### What the task requires
After locating the line that contains "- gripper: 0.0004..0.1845" in the data below, set down exactly that line and each one after it through the line that contains "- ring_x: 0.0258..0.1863", and nothing more.
┌─ Given records
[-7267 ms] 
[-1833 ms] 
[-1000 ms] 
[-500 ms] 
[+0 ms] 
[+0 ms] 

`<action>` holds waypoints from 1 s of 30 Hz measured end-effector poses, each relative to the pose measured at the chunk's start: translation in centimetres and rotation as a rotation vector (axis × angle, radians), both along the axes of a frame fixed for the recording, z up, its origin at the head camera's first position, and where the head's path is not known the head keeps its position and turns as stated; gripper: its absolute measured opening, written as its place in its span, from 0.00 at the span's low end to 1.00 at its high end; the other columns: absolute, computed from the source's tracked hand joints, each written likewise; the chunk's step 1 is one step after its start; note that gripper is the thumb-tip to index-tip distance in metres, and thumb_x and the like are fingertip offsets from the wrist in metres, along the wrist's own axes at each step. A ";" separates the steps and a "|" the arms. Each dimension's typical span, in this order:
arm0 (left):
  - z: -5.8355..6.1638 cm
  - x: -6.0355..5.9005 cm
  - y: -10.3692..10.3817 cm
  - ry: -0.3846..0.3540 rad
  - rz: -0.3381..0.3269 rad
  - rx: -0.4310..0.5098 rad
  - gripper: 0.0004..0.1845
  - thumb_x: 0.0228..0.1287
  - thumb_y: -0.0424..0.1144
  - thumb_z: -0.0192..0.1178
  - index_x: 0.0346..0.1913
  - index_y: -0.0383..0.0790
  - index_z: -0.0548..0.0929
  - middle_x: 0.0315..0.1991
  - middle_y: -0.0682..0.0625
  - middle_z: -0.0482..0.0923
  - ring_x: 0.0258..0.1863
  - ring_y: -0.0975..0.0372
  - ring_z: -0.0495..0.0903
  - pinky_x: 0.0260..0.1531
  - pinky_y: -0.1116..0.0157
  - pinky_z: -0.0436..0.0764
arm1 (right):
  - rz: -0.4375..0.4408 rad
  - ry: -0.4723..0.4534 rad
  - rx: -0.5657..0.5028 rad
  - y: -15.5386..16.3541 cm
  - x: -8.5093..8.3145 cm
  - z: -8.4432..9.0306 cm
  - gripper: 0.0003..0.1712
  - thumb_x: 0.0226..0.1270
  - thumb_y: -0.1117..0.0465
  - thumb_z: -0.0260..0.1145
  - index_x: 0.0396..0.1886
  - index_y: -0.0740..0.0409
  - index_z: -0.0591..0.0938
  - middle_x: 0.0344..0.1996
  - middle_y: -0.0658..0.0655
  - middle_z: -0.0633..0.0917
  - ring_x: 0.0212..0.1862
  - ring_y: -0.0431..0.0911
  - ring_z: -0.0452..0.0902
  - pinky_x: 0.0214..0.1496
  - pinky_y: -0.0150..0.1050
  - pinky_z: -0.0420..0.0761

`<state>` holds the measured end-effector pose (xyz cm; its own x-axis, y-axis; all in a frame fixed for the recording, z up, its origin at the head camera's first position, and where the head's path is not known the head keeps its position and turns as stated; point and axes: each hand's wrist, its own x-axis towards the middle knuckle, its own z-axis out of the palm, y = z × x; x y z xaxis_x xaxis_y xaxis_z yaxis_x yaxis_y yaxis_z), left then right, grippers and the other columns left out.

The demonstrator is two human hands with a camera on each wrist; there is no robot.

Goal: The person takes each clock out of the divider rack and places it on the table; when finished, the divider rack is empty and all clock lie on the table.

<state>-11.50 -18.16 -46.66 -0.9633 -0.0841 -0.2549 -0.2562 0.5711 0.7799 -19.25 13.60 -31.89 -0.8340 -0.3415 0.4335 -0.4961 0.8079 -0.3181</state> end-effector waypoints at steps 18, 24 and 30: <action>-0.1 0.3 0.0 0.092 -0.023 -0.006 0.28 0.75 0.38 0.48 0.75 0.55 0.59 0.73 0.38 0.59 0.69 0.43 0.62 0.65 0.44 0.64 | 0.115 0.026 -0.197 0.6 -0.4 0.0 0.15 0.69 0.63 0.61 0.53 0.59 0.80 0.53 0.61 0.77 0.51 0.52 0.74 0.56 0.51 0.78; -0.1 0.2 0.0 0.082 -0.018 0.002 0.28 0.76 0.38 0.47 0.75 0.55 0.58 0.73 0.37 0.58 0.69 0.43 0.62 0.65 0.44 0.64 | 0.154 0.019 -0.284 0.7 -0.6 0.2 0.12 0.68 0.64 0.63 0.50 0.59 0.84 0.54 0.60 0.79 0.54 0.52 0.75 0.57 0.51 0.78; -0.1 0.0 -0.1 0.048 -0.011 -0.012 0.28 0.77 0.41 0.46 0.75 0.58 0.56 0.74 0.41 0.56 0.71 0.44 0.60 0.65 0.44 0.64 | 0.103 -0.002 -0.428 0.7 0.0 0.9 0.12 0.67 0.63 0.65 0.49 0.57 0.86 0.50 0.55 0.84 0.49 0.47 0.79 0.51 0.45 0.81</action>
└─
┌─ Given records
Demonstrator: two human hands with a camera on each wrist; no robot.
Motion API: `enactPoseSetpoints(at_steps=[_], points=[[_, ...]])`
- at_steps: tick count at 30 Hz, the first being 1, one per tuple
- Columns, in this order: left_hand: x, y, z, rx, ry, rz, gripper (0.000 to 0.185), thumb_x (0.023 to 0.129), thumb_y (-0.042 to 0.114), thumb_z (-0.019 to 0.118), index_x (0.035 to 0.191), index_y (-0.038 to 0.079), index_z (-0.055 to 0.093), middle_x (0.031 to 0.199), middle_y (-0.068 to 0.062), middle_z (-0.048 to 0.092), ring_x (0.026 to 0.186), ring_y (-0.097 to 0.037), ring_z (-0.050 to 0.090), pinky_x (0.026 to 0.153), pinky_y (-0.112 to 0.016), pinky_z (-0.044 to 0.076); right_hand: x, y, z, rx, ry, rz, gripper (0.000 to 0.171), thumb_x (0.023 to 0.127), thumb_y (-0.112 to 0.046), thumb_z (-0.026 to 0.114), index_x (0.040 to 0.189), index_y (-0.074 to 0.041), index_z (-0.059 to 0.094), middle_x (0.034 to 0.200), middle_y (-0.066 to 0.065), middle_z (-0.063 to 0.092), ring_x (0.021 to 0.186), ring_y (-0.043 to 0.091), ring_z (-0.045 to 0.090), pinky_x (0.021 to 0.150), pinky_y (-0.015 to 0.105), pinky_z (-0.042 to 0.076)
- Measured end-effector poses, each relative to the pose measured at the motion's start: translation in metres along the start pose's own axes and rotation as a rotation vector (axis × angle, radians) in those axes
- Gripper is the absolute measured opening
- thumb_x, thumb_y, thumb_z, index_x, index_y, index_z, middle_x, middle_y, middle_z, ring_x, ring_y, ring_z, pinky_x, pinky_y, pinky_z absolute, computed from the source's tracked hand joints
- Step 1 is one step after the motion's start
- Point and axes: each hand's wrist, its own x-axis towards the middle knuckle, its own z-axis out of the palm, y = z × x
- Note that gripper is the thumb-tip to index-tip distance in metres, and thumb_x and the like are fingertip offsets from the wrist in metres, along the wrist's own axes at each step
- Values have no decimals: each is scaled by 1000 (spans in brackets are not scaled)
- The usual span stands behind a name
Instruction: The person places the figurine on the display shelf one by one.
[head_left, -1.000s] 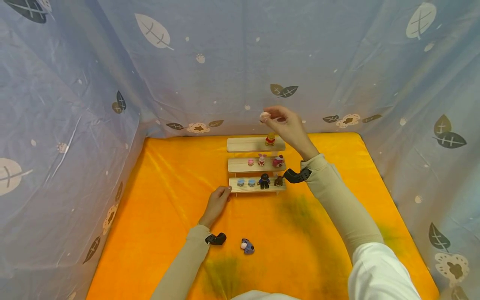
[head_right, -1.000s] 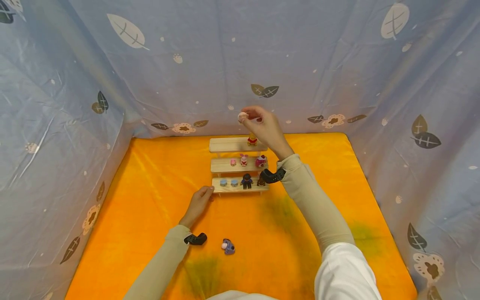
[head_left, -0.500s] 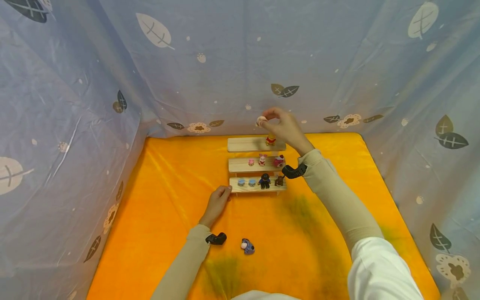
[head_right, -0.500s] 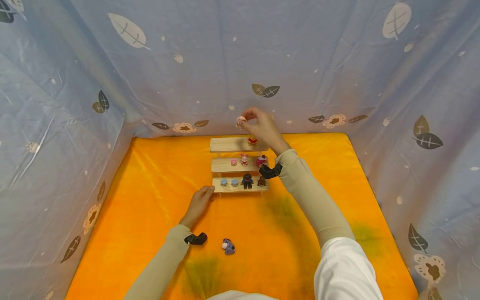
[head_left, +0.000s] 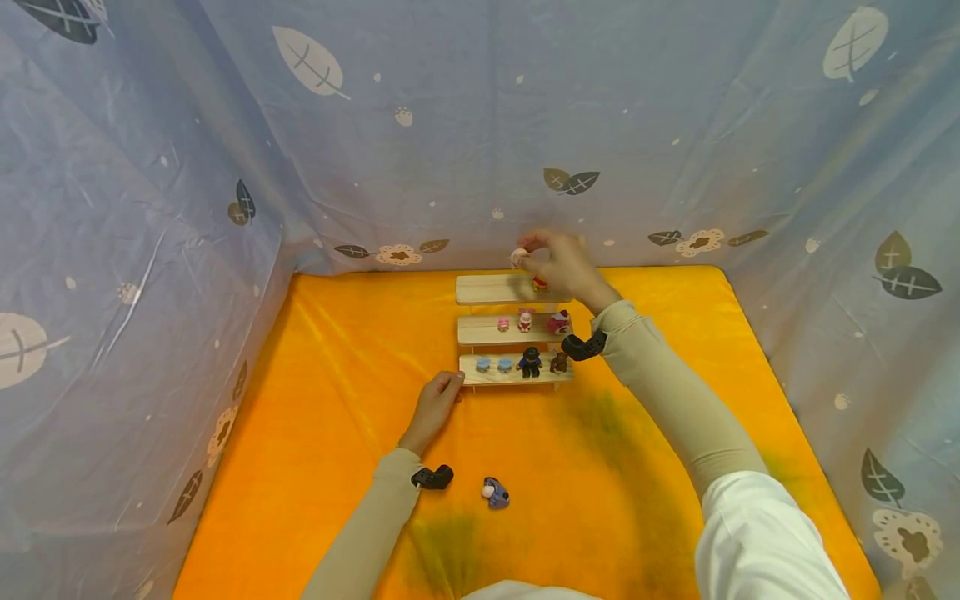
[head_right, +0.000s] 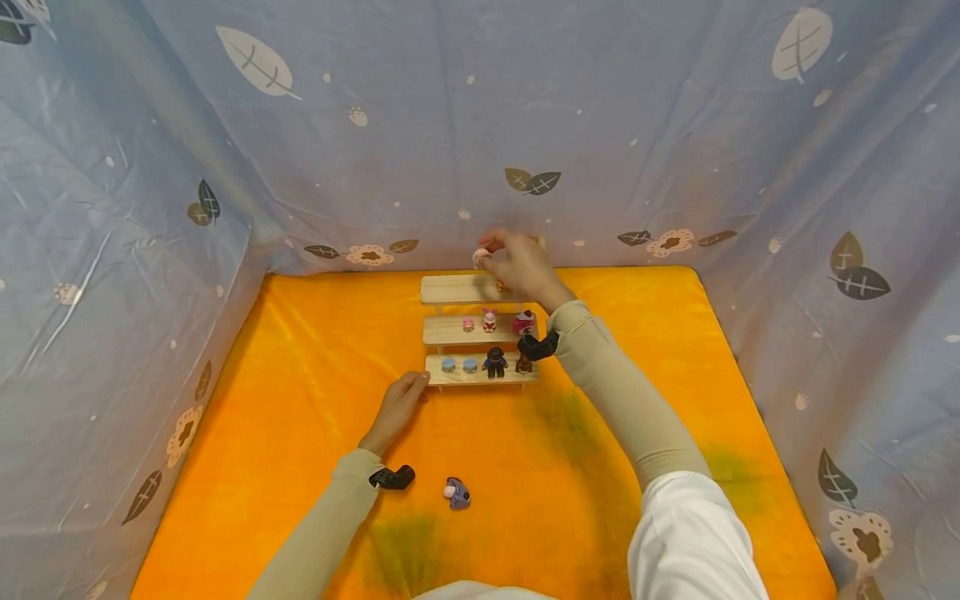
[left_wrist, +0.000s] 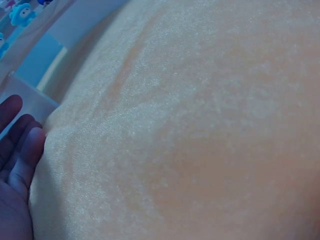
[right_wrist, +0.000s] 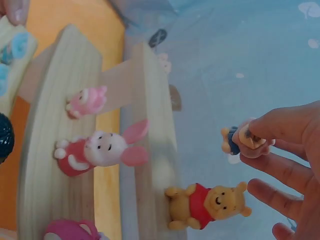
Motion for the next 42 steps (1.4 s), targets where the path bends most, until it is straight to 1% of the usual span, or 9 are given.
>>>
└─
### Task answer
  - gripper: 0.0004..0.1845
  - thumb_x: 0.0228..0.1287
  - thumb_y: -0.0424..0.1144
  - thumb_z: -0.0192..0.1178
  - index_x: 0.0346..0.1913
  - index_y: -0.0383..0.0790
  - index_z: -0.0548..0.0929
  - middle_x: 0.0315..0.1991
  - middle_y: -0.0682..0.0625
  - middle_z: -0.0482..0.0923
  - ring_x: 0.0258..0.1863

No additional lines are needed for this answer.